Contemporary English rendering of the Sanskrit bhāṣya, pending scholar review.

RāmānujācāryaGītā-bhāṣya
Viśiṣṭādvaita· Classical
Machine translation · draft

Thus, the man filled with sattva, wise, of the knowledge of the truth as it truly stands, and for that very reason of doubt cut, the relinquisher of attachment, fruit, and agency in action, does not hate disagreeable action, and does not become attached to agreeable action. Disagreeable action is action of unwished fruit; agreeable action is action of wished fruit, the form of heaven, a son, cattle, food, and the rest. Since toward all action he is free of the sense of mine, since he has given up all fruit other than Brahman, and since he has given up agency, toward those two, while they are being done, he makes neither delight nor hatred. By 'disagreeable action' the inadvertent sinful action is here meant, since it is heard, in 'not he who has not ceased from ill conduct, not the unstilled, not the uncollected, nor he whose mind is unstilled, can reach this by insight', that not having ceased from ill conduct obstructs the rise of knowledge. Therefore the relinquishment of agency, attachment, and fruit in action is the scriptural relinquishment, not the relinquishment of the action's own form. The Lord says this.

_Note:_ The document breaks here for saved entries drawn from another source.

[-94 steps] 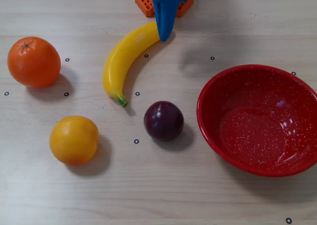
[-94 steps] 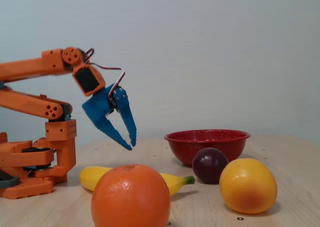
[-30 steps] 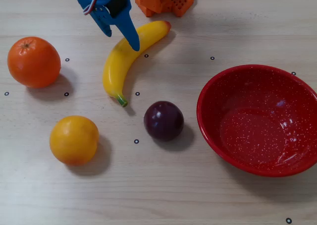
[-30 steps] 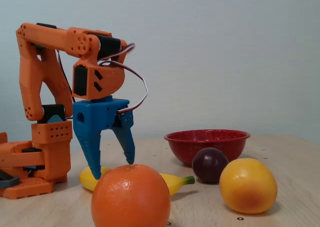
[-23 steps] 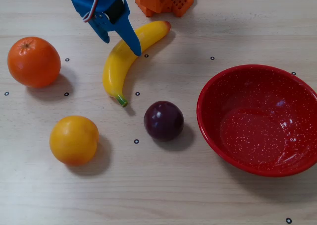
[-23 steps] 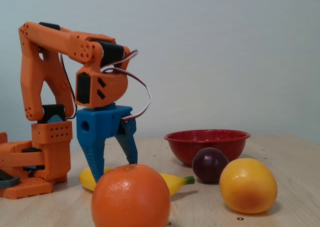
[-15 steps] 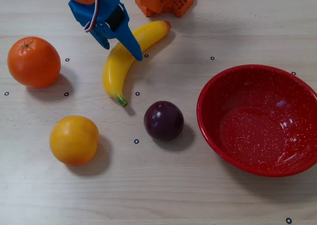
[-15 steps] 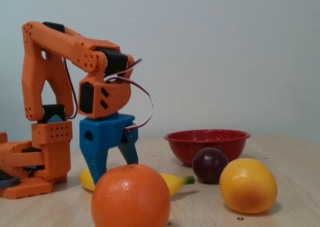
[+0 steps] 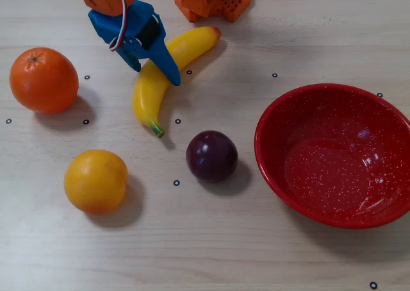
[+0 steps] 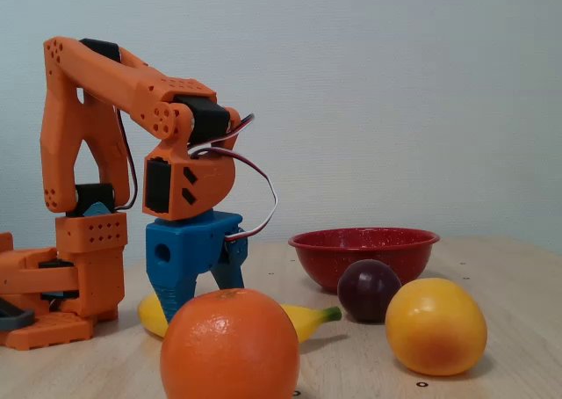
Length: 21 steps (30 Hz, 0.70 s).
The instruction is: Put banana in the red bowl.
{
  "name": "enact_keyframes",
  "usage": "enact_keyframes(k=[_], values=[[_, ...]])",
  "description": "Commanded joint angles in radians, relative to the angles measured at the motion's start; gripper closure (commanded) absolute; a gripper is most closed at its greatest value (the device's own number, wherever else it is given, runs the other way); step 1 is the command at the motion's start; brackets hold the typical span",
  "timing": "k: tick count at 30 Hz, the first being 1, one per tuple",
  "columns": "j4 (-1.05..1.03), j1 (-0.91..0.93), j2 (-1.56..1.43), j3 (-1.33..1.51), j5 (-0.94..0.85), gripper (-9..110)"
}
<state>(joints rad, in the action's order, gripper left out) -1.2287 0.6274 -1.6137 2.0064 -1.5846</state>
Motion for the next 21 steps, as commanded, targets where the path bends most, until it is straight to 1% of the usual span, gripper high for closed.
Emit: enact_keyframes(k=[1, 12, 19, 21], values=[[0.025, -0.02, -0.021, -0.061, 0.003, 72], [0.067, -0.064, -0.023, -0.023, 0.023, 74], [0.083, -0.087, -0.023, 0.006, 0.031, 85], [0.089, -0.097, -0.023, 0.012, 0.041, 95]])
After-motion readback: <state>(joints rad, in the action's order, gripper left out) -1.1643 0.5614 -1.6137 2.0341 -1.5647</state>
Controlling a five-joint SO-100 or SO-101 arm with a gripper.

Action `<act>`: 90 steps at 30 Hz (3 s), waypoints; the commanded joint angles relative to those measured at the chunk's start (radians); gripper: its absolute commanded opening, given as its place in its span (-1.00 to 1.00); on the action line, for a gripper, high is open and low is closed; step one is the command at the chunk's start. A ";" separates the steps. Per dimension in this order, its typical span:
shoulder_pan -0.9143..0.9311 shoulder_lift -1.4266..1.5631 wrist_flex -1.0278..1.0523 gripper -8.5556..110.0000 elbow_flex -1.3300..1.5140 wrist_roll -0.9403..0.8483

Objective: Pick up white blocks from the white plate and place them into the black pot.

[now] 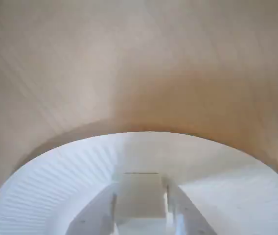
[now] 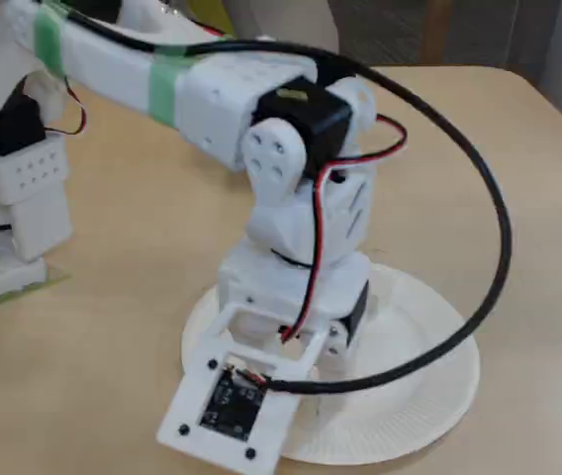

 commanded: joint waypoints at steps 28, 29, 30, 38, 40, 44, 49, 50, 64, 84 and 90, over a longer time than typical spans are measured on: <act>-1.210 0.942 -0.236 -0.90 0.385 0.606; -1.259 0.936 -0.295 -0.90 0.439 0.617; -1.298 0.928 -0.351 -0.90 0.489 0.627; -1.390 0.801 -0.644 -0.90 0.670 0.583; -1.382 0.767 -0.676 -0.90 0.670 0.560; -1.353 0.733 -0.709 -0.90 0.663 0.531; -1.312 0.782 -0.620 -0.51 0.660 0.451; -1.302 0.799 -0.597 -0.48 0.660 0.439; -0.877 1.006 -0.181 -0.90 0.566 0.235; -0.170 0.609 -0.164 -0.44 0.531 -0.103; -0.192 0.508 -0.156 -0.37 0.468 -0.048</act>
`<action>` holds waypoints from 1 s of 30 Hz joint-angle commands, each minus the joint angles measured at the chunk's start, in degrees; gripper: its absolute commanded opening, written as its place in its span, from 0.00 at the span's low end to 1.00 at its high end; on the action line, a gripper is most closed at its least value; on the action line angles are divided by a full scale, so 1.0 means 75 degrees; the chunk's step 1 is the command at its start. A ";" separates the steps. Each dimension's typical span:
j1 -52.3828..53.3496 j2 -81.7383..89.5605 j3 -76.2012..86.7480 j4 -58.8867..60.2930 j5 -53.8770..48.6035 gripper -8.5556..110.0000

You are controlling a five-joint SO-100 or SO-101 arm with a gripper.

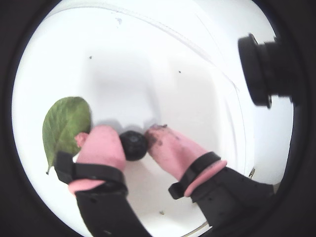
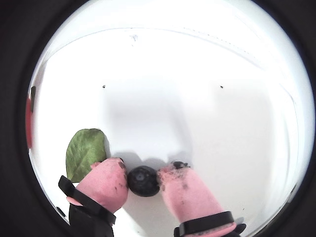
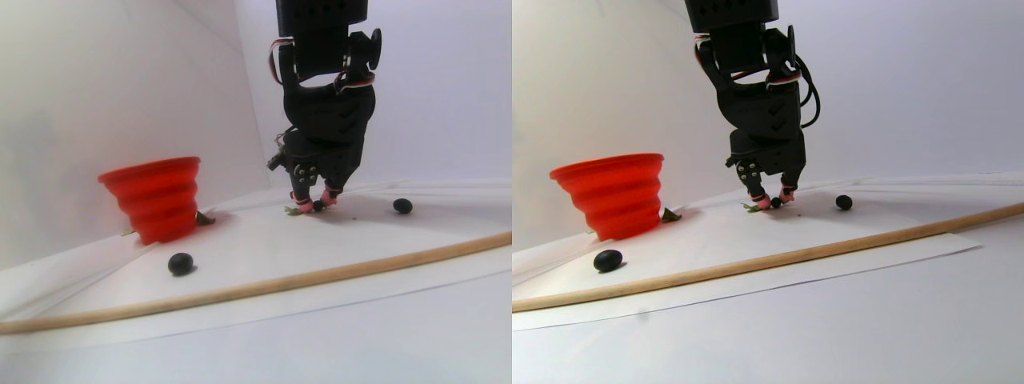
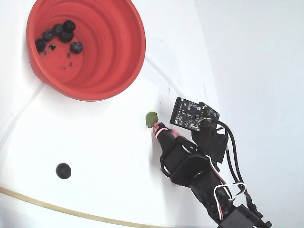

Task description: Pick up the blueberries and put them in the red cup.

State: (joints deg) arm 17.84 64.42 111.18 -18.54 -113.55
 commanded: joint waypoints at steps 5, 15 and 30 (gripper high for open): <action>-0.0059 0.0820 0.0176 0.0152 0.0023 0.16; -0.0246 0.1582 0.0422 0.0387 0.0152 0.16; -0.0703 0.2859 0.0926 0.0937 0.0328 0.16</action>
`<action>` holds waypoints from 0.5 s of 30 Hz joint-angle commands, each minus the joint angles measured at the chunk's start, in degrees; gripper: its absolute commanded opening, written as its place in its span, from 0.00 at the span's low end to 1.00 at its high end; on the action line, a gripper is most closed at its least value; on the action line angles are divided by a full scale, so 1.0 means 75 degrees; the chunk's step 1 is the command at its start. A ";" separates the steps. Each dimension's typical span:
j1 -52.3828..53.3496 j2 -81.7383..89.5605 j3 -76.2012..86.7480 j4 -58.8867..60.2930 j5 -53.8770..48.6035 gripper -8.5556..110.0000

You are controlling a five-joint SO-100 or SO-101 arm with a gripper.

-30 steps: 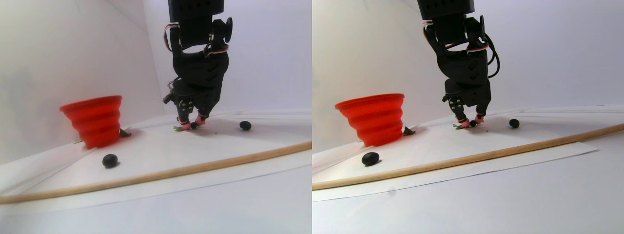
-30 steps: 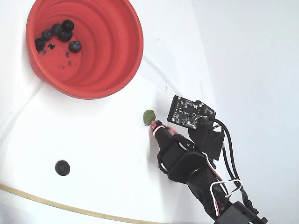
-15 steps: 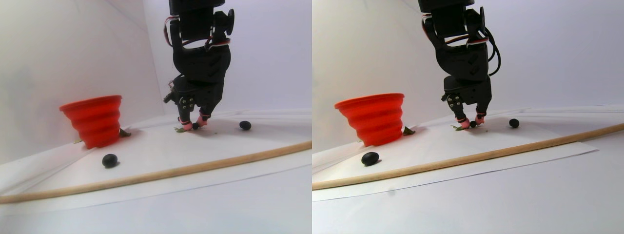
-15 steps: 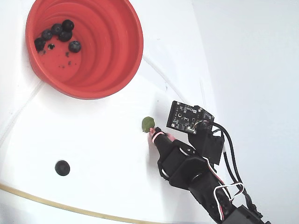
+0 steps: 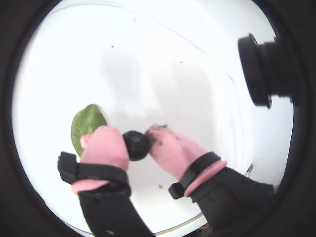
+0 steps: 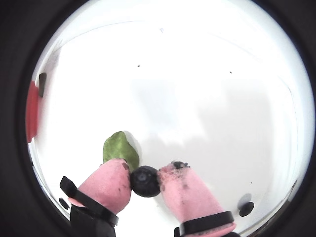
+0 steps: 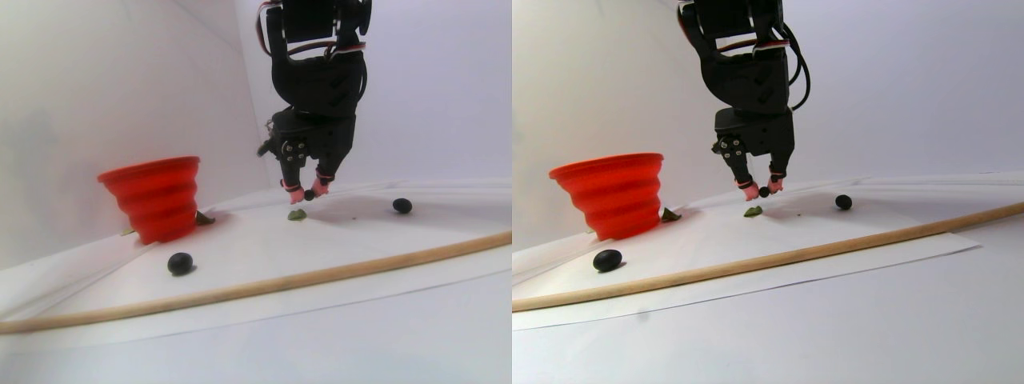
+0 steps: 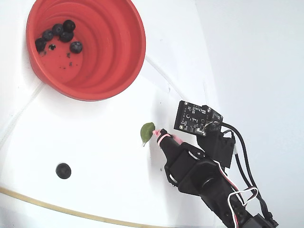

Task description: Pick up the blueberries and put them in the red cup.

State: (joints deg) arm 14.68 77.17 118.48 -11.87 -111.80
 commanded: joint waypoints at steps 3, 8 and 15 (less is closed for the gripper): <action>-0.0398 0.1383 0.0059 0.0129 0.0105 0.16; -0.0609 0.1828 0.0223 0.0375 0.0187 0.16; -0.0996 0.2402 0.0387 0.0691 0.0352 0.16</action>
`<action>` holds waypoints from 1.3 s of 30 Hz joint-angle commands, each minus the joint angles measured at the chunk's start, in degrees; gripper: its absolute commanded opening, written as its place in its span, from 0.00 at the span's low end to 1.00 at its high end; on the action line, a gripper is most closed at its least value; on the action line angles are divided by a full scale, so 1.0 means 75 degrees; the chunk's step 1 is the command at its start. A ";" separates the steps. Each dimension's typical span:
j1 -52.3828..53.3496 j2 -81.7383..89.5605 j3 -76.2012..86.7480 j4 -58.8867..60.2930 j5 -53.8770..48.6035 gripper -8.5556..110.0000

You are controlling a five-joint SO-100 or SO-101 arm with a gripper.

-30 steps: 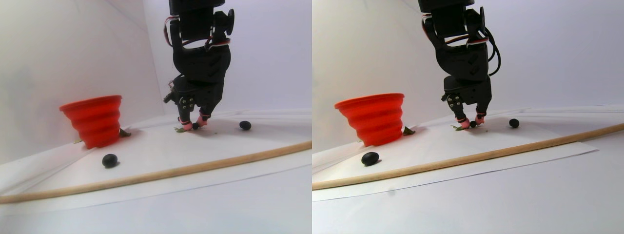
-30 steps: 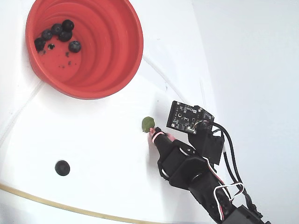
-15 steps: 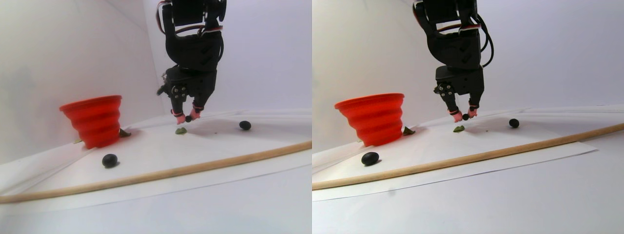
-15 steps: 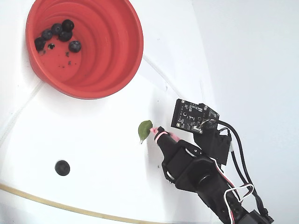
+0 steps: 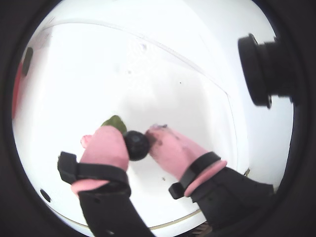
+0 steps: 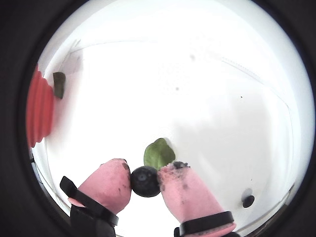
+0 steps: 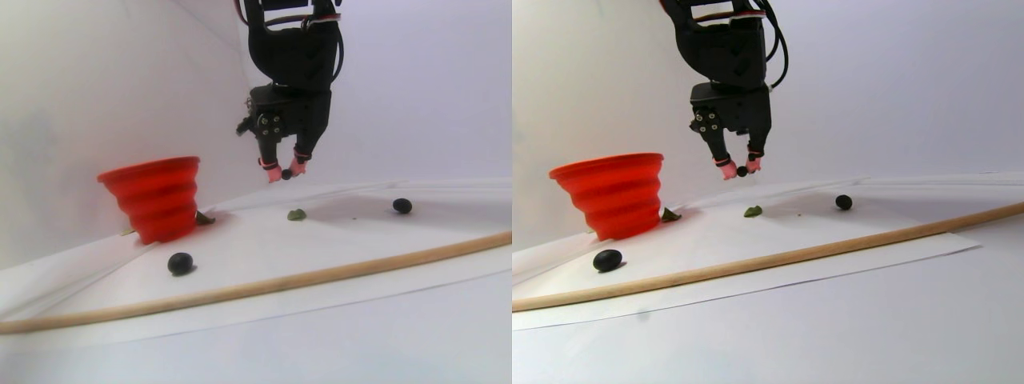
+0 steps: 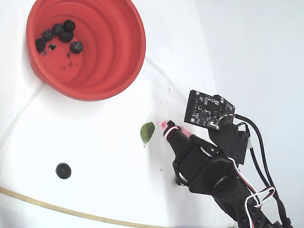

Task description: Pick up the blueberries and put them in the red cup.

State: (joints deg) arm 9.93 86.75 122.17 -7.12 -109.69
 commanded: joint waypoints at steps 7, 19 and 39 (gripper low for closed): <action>-0.0879 0.1711 -0.0047 0.0434 0.0258 0.16; -0.1711 0.2227 -0.0023 0.0785 0.0422 0.16; -0.2801 0.2555 -0.0316 0.1148 0.0598 0.16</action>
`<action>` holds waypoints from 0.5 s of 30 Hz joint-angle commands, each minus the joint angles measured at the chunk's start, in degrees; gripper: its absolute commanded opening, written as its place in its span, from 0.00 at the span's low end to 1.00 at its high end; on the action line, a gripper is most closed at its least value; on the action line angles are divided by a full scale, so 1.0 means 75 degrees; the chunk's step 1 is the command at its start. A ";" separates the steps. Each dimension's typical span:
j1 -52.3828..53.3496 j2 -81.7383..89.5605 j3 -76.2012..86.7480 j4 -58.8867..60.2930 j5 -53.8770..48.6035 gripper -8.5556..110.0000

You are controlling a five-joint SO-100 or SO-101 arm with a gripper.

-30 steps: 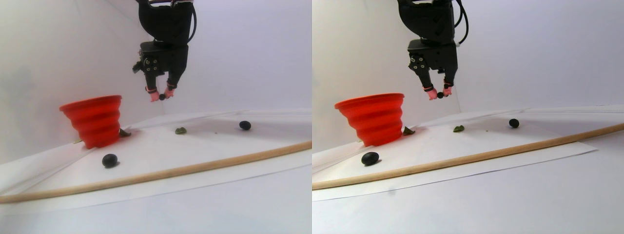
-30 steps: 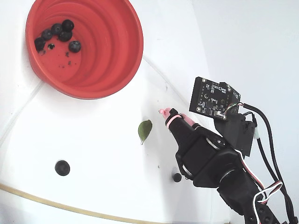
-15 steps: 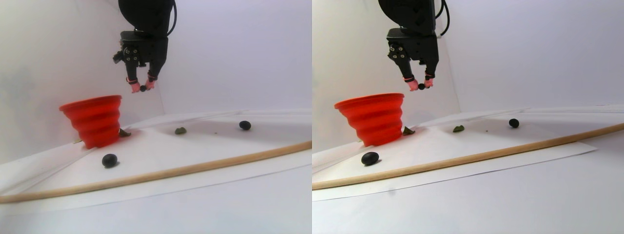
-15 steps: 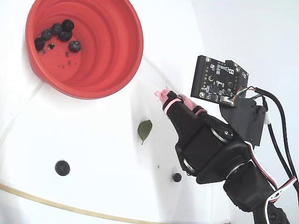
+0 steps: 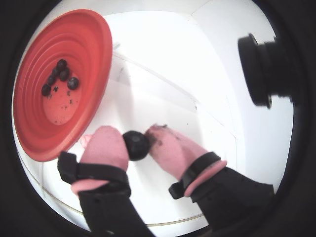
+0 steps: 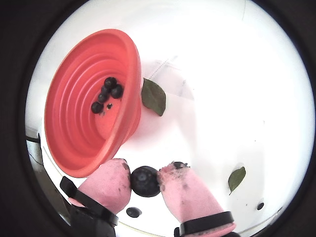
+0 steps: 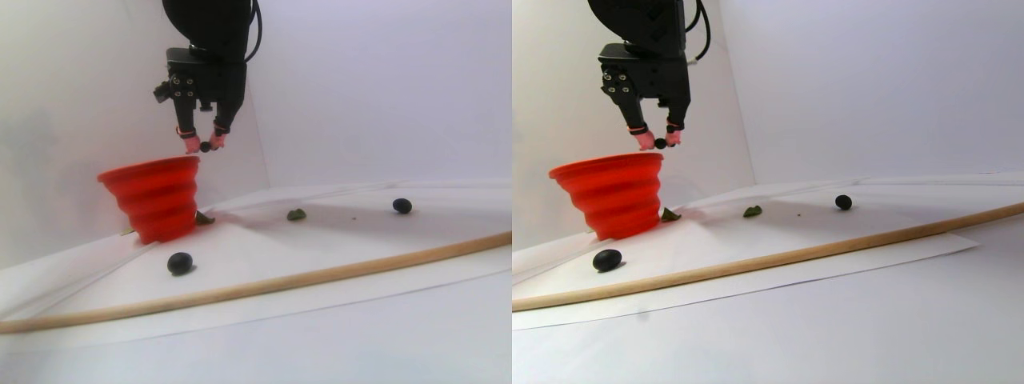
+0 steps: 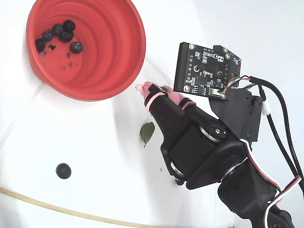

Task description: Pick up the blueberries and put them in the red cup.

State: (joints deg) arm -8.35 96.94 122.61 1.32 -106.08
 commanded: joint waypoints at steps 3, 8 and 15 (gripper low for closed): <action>-0.0492 0.1230 -0.0422 0.0023 0.0129 0.16; -0.0668 0.1301 -0.0445 0.0047 0.0152 0.16; -0.0973 0.1418 -0.0586 0.0141 0.0187 0.16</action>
State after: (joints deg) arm -12.92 100.81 122.61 2.20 -105.21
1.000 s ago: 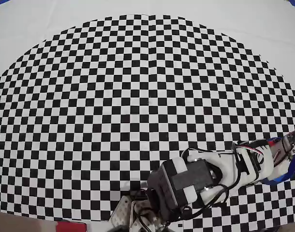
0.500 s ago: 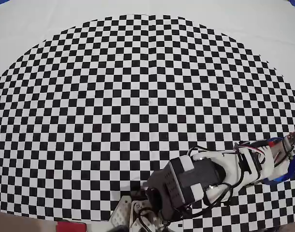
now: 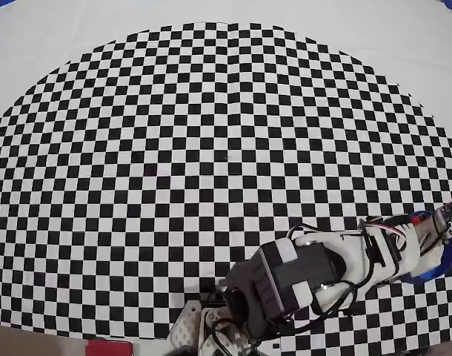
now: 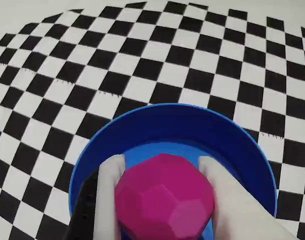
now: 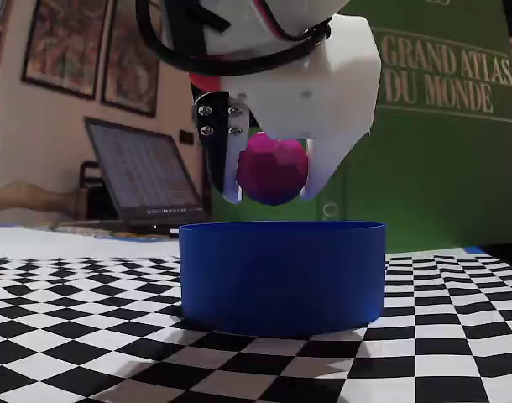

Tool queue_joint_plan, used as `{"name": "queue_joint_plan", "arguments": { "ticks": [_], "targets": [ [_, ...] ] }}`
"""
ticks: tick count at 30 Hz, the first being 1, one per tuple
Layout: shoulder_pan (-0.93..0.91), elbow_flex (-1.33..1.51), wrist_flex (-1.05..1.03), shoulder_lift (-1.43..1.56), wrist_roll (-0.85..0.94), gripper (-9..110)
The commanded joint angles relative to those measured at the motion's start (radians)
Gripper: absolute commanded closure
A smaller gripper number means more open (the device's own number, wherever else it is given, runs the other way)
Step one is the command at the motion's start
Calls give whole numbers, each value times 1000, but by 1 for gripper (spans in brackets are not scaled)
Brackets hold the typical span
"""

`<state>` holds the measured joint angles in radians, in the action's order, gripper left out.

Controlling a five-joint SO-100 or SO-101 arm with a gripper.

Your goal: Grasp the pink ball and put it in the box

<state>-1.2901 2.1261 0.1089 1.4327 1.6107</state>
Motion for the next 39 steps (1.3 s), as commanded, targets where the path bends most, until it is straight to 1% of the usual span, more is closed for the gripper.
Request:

Contemporary English rendering of the Sanskrit bhāṣya, pending scholar review.

MadhvācāryaGītā-bhāṣya
Dvaita· Classical
Machine translation · draft

This is a brief sub-gloss. For a fuller reading of this verse, see Madhusūdana, Śaṅkara, or Rāmānuja above.

Madhvacharya does not comment on this verse.

Contemporary English rendering of the Sanskrit bhāṣya, pending scholar review.